For the records below, say how many lines contain the string "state". Give no other text.

══ Material for the task

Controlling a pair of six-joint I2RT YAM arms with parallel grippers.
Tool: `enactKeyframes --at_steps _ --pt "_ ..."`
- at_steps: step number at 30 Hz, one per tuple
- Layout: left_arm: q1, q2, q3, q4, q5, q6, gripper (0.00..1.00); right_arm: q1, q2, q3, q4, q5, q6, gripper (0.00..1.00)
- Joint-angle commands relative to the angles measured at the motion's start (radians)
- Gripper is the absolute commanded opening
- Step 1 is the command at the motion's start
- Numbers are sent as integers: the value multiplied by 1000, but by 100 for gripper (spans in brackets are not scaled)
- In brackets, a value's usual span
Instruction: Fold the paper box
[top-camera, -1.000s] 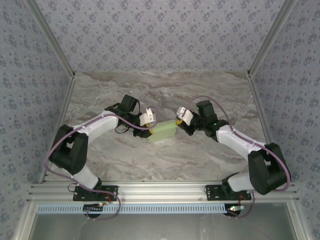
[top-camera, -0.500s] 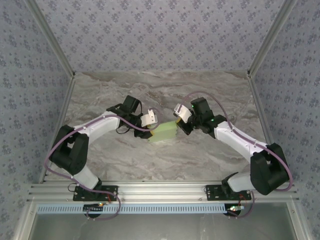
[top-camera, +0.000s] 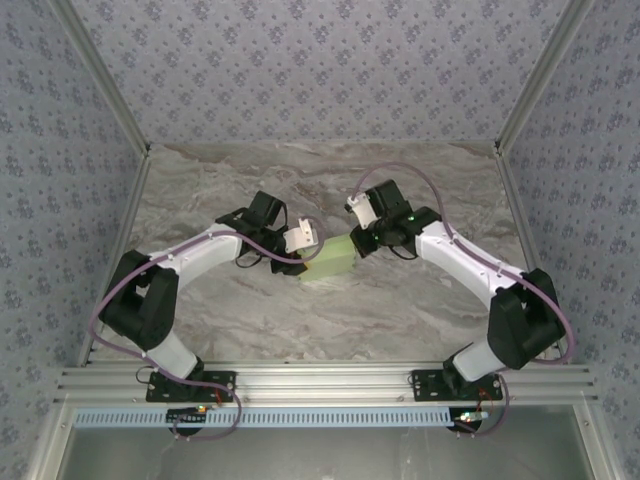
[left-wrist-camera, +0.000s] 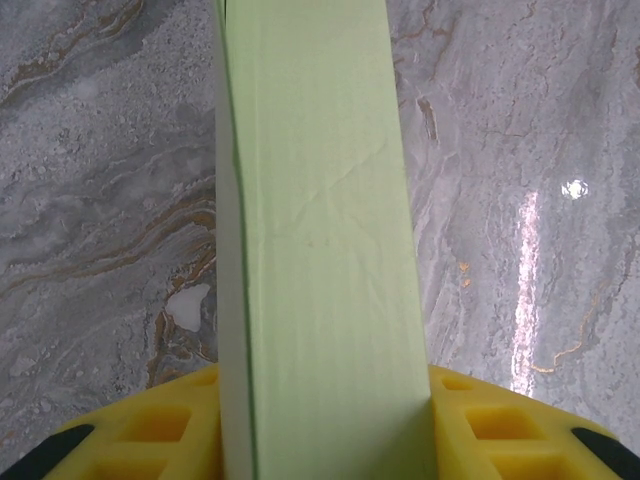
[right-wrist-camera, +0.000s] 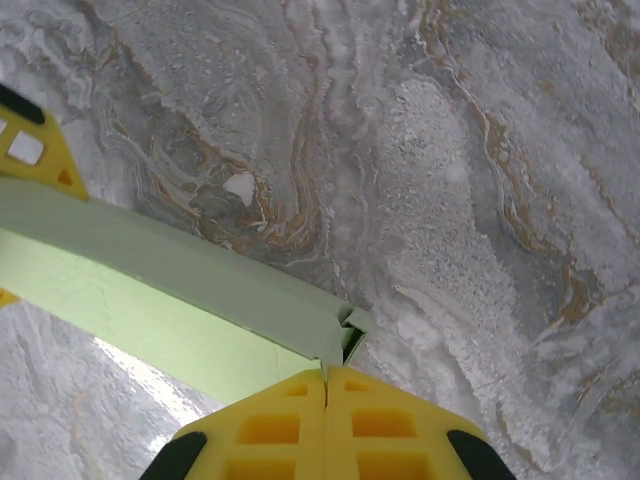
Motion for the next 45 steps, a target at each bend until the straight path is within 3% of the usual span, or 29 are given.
enactKeyframes --at_steps 1,12,37,45 --pt "-12 8 23 -16 -26 -13 37 12 25 48 -62 55 163 5" --pt "-17 5 26 -13 -43 -27 36 63 83 106 -94 182 292 7" --pt "-17 9 33 -15 -67 -45 36 114 -43 -164 119 342 266 3" --pt "-18 -14 40 -1 -61 -86 44 156 -48 -177 140 395 304 1"
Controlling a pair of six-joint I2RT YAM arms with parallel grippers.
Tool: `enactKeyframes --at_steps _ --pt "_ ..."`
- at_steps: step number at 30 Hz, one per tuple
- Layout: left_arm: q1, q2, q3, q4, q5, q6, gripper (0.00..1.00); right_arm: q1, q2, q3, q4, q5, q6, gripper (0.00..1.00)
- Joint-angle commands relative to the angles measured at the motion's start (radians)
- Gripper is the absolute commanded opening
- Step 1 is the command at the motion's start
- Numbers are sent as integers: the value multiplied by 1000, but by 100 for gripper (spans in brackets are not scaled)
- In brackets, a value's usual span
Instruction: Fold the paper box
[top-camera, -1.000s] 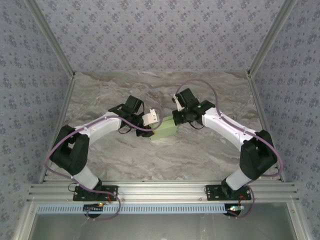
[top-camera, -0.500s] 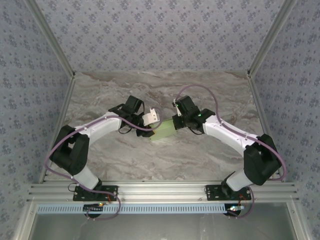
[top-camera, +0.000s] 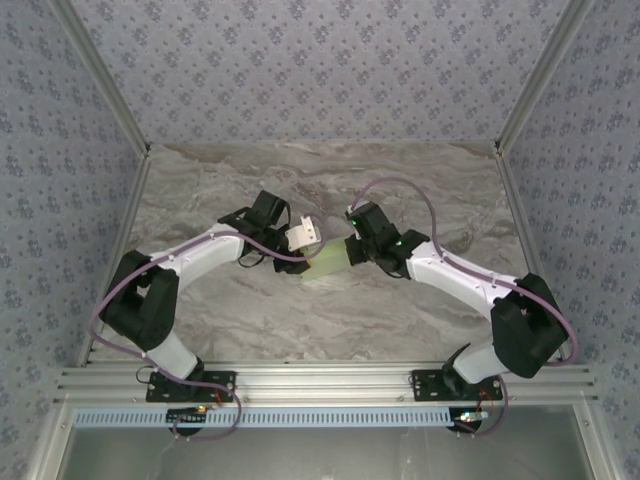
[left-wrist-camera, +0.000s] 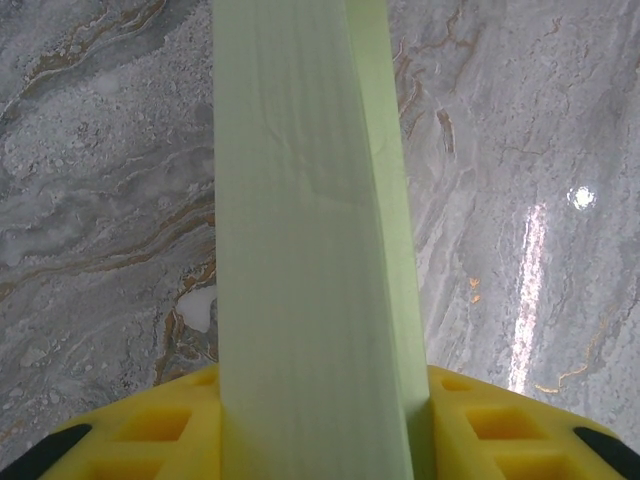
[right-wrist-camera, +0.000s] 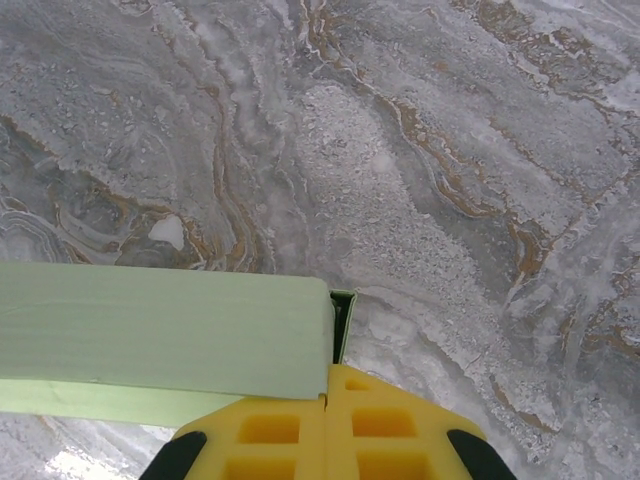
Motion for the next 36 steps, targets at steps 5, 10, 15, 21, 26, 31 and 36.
enactKeyframes --at_steps 5,10,15,21,26,31,36 --pt "-1 -55 19 16 -14 -58 52 20 1 15 -88 91 39 1" --pt "11 -132 -25 87 -18 -134 59 32 0 39 -113 104 48 1" --pt "15 -226 -102 159 -71 -290 65 38 7 58 -118 104 59 1" --pt "-14 -287 -166 162 -167 -428 56 39 9 65 -124 104 60 1" --pt "-34 -271 -148 84 -224 -401 49 41 10 63 -124 104 62 1" --pt "-48 -236 -130 48 -245 -389 37 40 21 78 -141 102 63 1" --pt "-54 -202 -102 31 -263 -398 24 39 28 94 -158 100 66 1"
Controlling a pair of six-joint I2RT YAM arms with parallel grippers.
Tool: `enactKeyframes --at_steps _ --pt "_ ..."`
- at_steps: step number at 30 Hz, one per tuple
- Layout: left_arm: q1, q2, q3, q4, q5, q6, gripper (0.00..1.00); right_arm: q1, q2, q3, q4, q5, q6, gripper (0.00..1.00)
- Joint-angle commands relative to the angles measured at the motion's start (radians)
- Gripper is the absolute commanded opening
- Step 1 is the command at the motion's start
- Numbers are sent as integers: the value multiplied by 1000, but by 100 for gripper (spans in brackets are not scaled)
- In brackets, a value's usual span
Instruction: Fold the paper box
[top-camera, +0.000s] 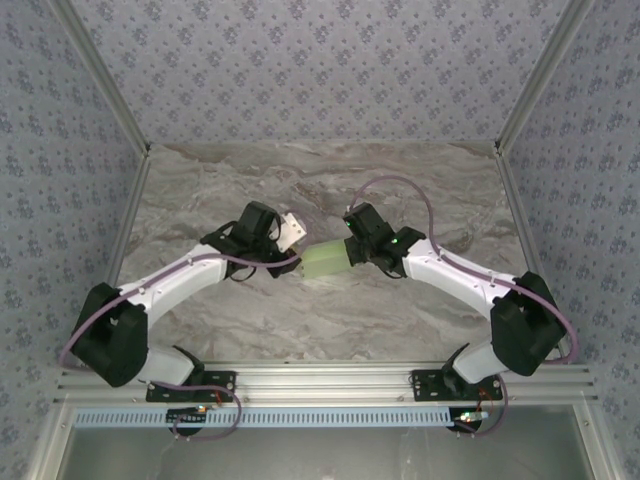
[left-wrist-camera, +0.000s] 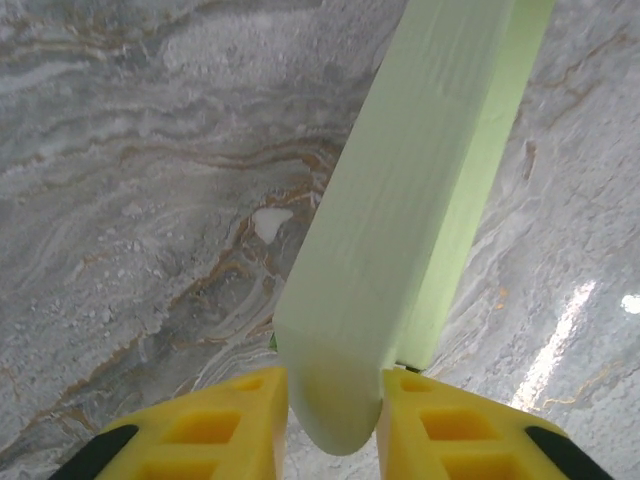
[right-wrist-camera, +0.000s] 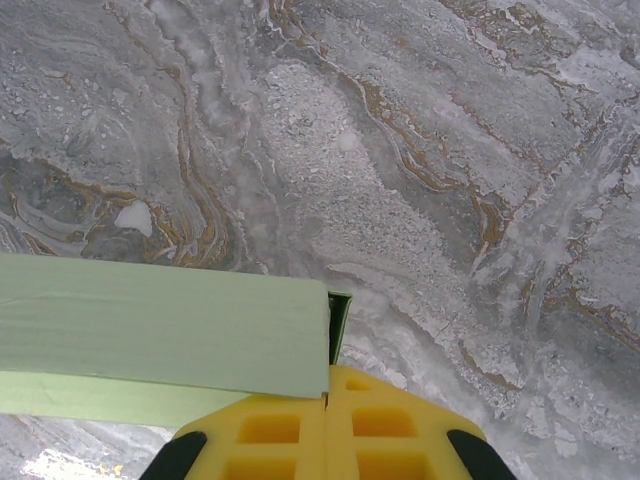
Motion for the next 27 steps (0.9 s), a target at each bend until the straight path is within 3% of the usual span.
enactKeyframes --at_steps 1,16,27 --pt "-8 13 47 -30 -25 -19 23 8 13 33 -43 19 18 1" --pt "-22 46 117 -67 -59 -161 12 18 24 35 -45 19 28 1" --pt "-24 124 220 -146 0 -459 7 40 31 25 -41 33 57 1"
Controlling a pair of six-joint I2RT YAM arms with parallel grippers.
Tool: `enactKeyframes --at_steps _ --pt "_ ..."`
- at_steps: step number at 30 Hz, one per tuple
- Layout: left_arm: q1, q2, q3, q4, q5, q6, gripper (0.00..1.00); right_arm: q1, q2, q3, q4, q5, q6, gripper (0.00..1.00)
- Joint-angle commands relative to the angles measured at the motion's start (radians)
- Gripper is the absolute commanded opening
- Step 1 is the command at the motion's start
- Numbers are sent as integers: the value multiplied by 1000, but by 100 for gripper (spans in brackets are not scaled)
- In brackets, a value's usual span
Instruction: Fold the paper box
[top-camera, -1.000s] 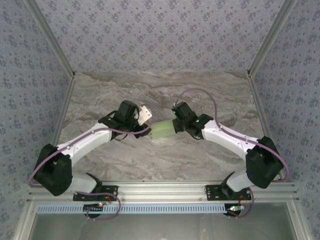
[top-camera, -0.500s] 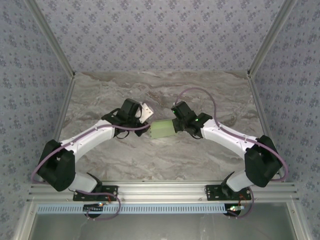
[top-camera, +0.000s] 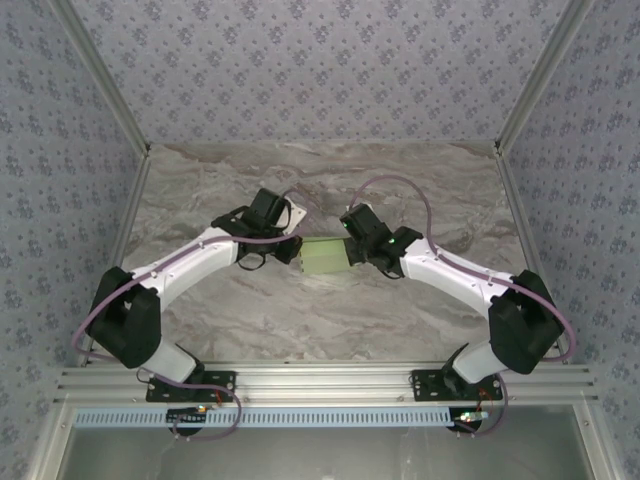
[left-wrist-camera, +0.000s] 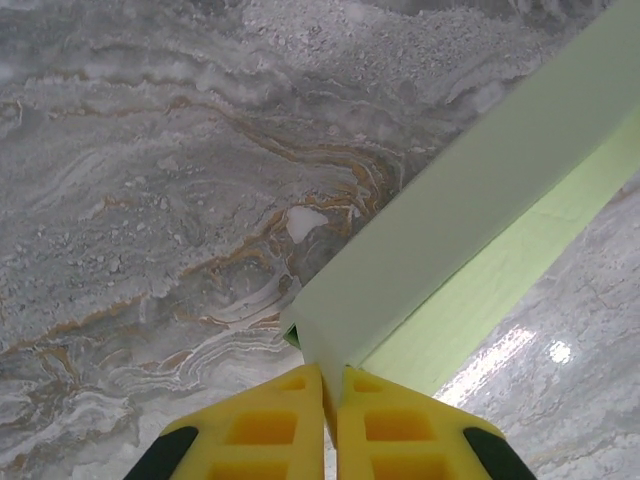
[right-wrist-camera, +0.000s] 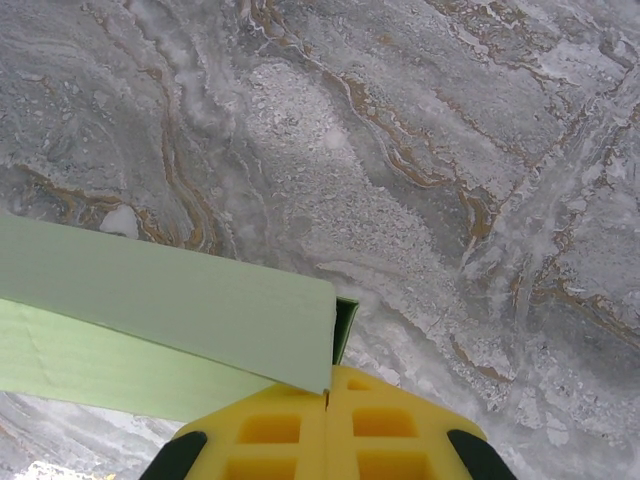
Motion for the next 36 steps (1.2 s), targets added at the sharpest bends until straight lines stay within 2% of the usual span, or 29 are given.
enactKeyframes --at_steps 1,4,8,13,20,29,36 --pt "-13 19 46 -10 79 -144 6 22 20 16 -28 -8 25 1" --pt "-16 23 47 0 88 -210 7 28 23 15 -26 -5 28 1" --pt "-16 27 57 -1 73 -295 0 34 34 16 -24 -4 31 1" --pt "-18 40 57 19 73 -407 0 39 43 18 -22 -1 32 1" --pt "-21 31 40 40 52 -483 0 42 44 13 -22 2 32 1" --pt "-22 18 11 67 52 -537 0 45 46 7 -18 6 31 1" --pt "-56 -10 -52 41 -104 -464 0 38 41 3 -21 11 30 1"
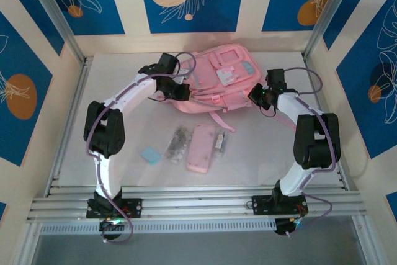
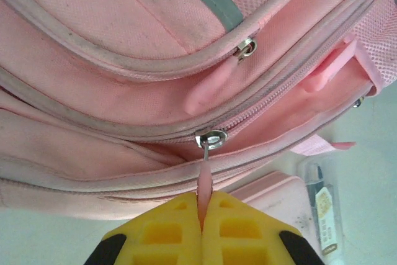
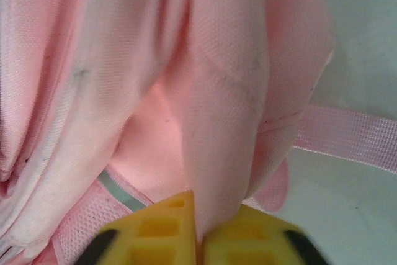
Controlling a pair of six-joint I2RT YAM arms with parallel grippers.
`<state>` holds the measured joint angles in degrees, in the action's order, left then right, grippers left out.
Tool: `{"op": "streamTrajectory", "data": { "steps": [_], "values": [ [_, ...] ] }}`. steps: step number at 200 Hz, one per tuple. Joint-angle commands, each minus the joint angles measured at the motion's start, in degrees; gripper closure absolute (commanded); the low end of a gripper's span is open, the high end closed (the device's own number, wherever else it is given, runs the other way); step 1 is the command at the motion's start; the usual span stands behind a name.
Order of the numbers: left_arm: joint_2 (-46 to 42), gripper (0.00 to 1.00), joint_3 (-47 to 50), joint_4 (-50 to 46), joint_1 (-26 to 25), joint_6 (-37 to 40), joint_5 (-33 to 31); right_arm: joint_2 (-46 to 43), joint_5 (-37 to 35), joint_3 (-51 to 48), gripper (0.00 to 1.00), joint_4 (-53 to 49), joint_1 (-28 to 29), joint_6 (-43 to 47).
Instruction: Pack the student bag
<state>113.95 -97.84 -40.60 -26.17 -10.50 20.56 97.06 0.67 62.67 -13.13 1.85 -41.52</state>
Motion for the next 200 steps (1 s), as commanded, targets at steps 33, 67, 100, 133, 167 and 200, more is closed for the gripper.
{"op": "streamTrajectory", "data": {
  "steps": [33, 67, 100, 133, 167, 200],
  "values": [
    [-1.5, 1.00, -7.2, 2.5, -3.3, -5.5, 3.4, -10.1, 7.7, -4.8, 0.33, 1.4, -0.2, -4.9],
    [-1.4, 1.00, -9.3, 4.3, -5.6, -6.5, 4.8, -14.9, 13.8, -10.0, 0.30, 7.7, 3.8, -13.8],
    [-1.9, 1.00, -8.8, 5.5, -7.9, -6.6, 4.6, -13.6, 14.5, -10.3, 0.29, 16.4, 8.9, -22.5],
    [-1.8, 1.00, -6.8, 8.2, -8.9, -7.8, 5.1, -7.5, 14.5, -10.1, 0.30, 23.4, 12.7, -30.3],
    [-2.7, 1.00, -3.1, 10.4, -9.2, -8.8, 5.3, 0.6, 15.8, -9.8, 0.31, 31.2, 14.7, -37.4],
    [-3.8, 1.00, 1.1, 12.3, -9.2, -9.2, 5.4, 3.7, 10.4, -7.5, 0.44, 28.9, 15.8, -37.0]
  ]
}}
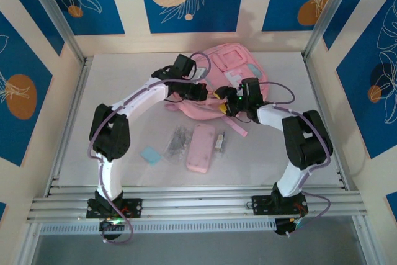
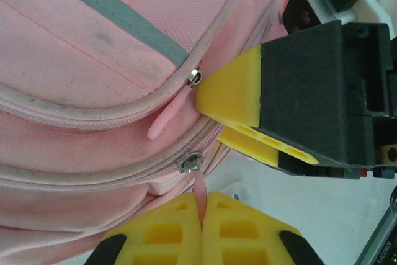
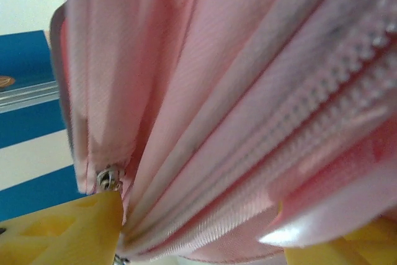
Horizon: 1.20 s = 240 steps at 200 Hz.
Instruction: Pack the student bag
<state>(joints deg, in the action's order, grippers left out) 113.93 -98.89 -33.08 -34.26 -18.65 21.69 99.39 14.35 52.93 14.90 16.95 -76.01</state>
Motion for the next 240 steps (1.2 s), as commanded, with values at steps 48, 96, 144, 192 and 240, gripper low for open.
{"op": "streamTrajectory", "data": {
  "steps": [48, 96, 144, 192, 240],
  "values": [
    [-5.5, 1.00, 7.7, 5.1, -1.0, 2.0, -0.1, 1.8, -6.7, 3.1, 1.00, -0.6, 0.1, 0.5],
    [-4.7, 1.00, 14.4, 15.7, 2.4, 6.7, -15.8, -3.8, -6.4, -1.1, 1.00, -2.3, 0.1, 3.6],
    [-4.2, 1.00, 16.8, 20.7, 6.9, 8.0, -18.5, -7.3, -2.6, -2.5, 1.00, -4.5, -1.2, 8.6],
    [-4.7, 1.00, 15.3, 18.4, 8.0, 5.7, -5.8, -7.4, -0.8, -0.4, 1.00, -7.1, -1.5, 14.8],
    [-3.9, 1.00, 18.0, 22.5, 1.9, 0.2, 3.0, -5.4, 1.1, 1.0, 1.00, -4.0, -0.8, 13.3]
  ]
}}
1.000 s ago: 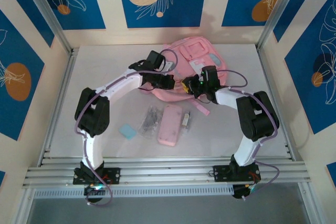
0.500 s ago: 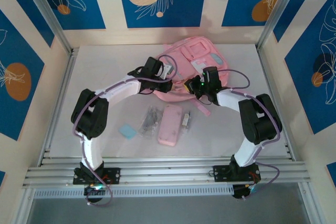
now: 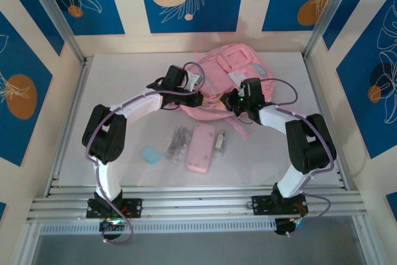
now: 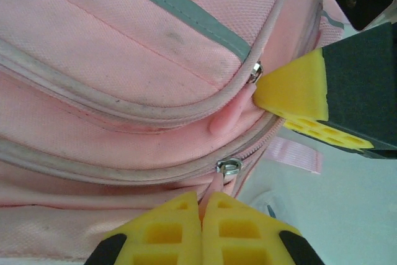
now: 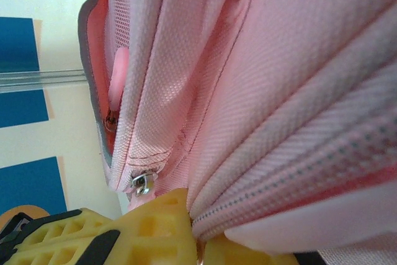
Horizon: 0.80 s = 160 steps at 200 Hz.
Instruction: Pack the student bag
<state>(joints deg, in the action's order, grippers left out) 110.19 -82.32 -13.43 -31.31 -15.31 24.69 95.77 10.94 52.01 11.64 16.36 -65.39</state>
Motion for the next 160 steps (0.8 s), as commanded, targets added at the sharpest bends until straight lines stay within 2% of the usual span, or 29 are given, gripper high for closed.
{"op": "streamTrajectory", "data": {
  "steps": [1, 55, 81, 96, 160],
  "values": [
    [0.0, 1.00, 1.5, 2.9, -1.1, -3.2, 0.0, -1.7, 4.5, 2.0, 1.00, -0.7, -0.3, 2.6],
    [3.8, 1.00, -0.6, 0.2, -1.4, -2.3, -3.2, -1.7, 3.8, 1.5, 1.00, 0.1, -0.2, 1.7],
    [5.6, 0.72, -4.1, -3.6, -1.9, -0.6, -3.5, -1.3, 3.4, 1.4, 1.00, 0.9, -0.1, 0.9],
    [6.6, 0.66, -6.1, -5.5, -2.4, 1.0, -4.0, -0.9, 3.4, 1.5, 1.00, 1.4, 0.1, 0.6],
    [11.8, 0.67, -15.2, -16.8, -3.5, 8.2, -6.1, -0.1, 3.2, 1.5, 1.00, 2.2, 0.4, 0.0]
  ]
}}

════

Your solution: 4